What this task involves
When you retype the data, keep every word exactly and include none of the pictures.

Provided data
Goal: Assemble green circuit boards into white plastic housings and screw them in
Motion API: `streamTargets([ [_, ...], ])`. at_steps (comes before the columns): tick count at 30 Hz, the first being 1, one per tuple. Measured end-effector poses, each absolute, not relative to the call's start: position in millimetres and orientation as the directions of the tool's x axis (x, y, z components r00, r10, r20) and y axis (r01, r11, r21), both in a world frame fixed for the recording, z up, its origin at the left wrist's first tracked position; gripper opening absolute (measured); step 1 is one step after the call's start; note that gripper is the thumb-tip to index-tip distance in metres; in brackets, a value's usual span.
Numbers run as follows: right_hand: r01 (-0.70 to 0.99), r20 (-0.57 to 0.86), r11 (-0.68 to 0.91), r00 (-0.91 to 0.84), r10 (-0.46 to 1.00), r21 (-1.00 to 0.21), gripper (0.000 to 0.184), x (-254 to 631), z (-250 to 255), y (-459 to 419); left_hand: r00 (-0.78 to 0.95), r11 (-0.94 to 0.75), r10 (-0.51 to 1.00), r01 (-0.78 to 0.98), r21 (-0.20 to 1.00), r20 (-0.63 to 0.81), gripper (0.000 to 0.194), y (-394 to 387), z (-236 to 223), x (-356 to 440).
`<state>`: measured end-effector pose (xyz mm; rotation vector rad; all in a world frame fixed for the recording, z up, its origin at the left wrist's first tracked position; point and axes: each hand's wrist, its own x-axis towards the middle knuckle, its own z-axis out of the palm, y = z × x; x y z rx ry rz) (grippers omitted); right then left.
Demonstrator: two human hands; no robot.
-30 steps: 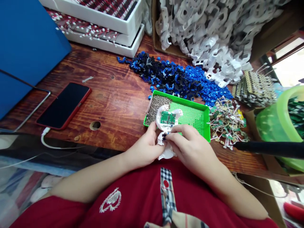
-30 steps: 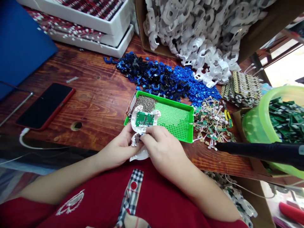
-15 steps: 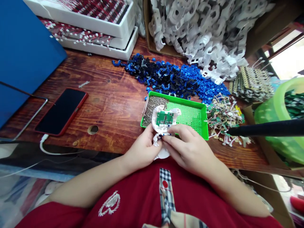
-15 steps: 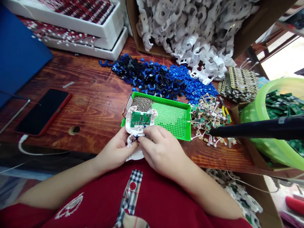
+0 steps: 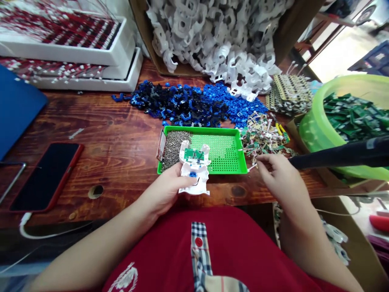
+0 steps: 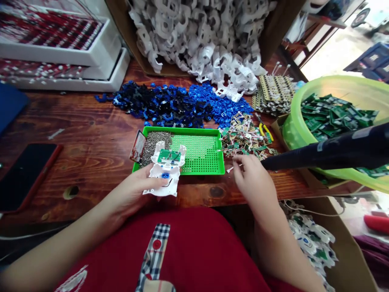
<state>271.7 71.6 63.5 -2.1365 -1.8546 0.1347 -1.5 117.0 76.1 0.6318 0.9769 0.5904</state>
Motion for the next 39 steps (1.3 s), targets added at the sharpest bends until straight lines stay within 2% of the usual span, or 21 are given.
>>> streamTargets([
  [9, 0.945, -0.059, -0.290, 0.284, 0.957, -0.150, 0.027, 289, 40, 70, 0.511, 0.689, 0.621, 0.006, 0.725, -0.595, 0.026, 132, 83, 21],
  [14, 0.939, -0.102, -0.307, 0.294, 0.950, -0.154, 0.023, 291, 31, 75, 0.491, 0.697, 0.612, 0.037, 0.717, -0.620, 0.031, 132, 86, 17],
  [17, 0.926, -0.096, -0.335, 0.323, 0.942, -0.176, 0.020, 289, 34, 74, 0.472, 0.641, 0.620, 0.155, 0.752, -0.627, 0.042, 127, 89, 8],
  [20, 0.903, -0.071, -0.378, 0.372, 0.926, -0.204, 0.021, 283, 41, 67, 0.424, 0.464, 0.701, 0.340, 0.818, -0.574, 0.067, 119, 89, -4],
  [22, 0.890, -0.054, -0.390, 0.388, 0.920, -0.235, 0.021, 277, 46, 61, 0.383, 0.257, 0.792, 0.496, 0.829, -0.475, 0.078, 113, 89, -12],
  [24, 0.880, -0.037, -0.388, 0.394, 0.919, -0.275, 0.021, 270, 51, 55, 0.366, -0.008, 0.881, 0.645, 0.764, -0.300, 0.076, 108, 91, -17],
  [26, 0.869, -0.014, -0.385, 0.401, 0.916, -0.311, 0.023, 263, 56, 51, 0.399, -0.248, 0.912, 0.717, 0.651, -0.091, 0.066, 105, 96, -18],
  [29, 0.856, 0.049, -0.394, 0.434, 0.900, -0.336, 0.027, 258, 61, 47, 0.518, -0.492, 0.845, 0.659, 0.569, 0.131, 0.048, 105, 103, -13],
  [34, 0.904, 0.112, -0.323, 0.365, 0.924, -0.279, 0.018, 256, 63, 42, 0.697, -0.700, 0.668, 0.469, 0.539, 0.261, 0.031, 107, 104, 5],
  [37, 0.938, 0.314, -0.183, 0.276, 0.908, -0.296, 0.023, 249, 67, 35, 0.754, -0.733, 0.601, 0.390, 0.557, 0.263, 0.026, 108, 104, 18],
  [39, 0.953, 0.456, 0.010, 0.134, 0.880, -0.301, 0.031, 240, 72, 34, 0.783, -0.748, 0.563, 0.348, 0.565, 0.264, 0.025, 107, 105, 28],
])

Problem solution
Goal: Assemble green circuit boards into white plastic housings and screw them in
Motion API: `streamTargets([ [_, ...], ])`. at_steps (comes before the columns): tick count at 30 Hz, the first being 1, one per tuple. Measured end-effector poses, each absolute, not relative to the call's start: position in millimetres and orientation as the directions of the tool's x axis (x, y, z components r00, r10, r20) and y axis (r01, r11, r21), both in a world frame fixed for the recording, z up, its origin at the left wrist's first tracked position; gripper opening absolute (measured); step 1 is one step after the call's start; note that gripper is the thumb-tip to index-tip distance in metres; in brackets, a value's usual span.
Numbers run as follows: right_hand: r01 (-0.70 to 0.99), r20 (-0.57 to 0.86), r11 (-0.68 to 0.91), r00 (-0.91 to 0.84), r10 (-0.46 to 1.00), r21 (-1.00 to 0.21), gripper (0.000 to 0.184), x (-254 to 631), z (-250 to 255), y (-459 to 419); left_hand: r00 (-0.78 to 0.95), r11 (-0.94 to 0.75), r10 (-0.51 to 1.00), r01 (-0.78 to 0.98), r21 (-0.20 to 1.00), r20 (-0.63 to 0.81), gripper (0.000 to 0.194), y (-394 to 387), z (-236 to 223), x (-356 to 440).
`<state>`: measured end-effector pose (xyz mm; rotation vector rad; all in a world frame fixed for the recording, z up, its origin at the left wrist's first tracked position; point and axes: each hand's wrist, its own x-axis towards the middle knuckle, its own z-axis out of the palm, y = z × x; x y z rx ry rz) (grippers omitted); right then left.
Demonstrator: two human hands; no robot.
-30 steps: 
-30 steps: 
-15 steps: 
-15 steps: 
+0 steps: 
+0 steps: 
<state>271.7 71.6 63.5 -2.1365 -1.8546 0.1347 -1.5 117.0 76.1 0.6318 0.9769 0.5904</state>
Motion for the next 39 steps (1.3 s), targets added at the sharpest bends until straight lines stay within 2% of the usual span, or 21 are given.
>>> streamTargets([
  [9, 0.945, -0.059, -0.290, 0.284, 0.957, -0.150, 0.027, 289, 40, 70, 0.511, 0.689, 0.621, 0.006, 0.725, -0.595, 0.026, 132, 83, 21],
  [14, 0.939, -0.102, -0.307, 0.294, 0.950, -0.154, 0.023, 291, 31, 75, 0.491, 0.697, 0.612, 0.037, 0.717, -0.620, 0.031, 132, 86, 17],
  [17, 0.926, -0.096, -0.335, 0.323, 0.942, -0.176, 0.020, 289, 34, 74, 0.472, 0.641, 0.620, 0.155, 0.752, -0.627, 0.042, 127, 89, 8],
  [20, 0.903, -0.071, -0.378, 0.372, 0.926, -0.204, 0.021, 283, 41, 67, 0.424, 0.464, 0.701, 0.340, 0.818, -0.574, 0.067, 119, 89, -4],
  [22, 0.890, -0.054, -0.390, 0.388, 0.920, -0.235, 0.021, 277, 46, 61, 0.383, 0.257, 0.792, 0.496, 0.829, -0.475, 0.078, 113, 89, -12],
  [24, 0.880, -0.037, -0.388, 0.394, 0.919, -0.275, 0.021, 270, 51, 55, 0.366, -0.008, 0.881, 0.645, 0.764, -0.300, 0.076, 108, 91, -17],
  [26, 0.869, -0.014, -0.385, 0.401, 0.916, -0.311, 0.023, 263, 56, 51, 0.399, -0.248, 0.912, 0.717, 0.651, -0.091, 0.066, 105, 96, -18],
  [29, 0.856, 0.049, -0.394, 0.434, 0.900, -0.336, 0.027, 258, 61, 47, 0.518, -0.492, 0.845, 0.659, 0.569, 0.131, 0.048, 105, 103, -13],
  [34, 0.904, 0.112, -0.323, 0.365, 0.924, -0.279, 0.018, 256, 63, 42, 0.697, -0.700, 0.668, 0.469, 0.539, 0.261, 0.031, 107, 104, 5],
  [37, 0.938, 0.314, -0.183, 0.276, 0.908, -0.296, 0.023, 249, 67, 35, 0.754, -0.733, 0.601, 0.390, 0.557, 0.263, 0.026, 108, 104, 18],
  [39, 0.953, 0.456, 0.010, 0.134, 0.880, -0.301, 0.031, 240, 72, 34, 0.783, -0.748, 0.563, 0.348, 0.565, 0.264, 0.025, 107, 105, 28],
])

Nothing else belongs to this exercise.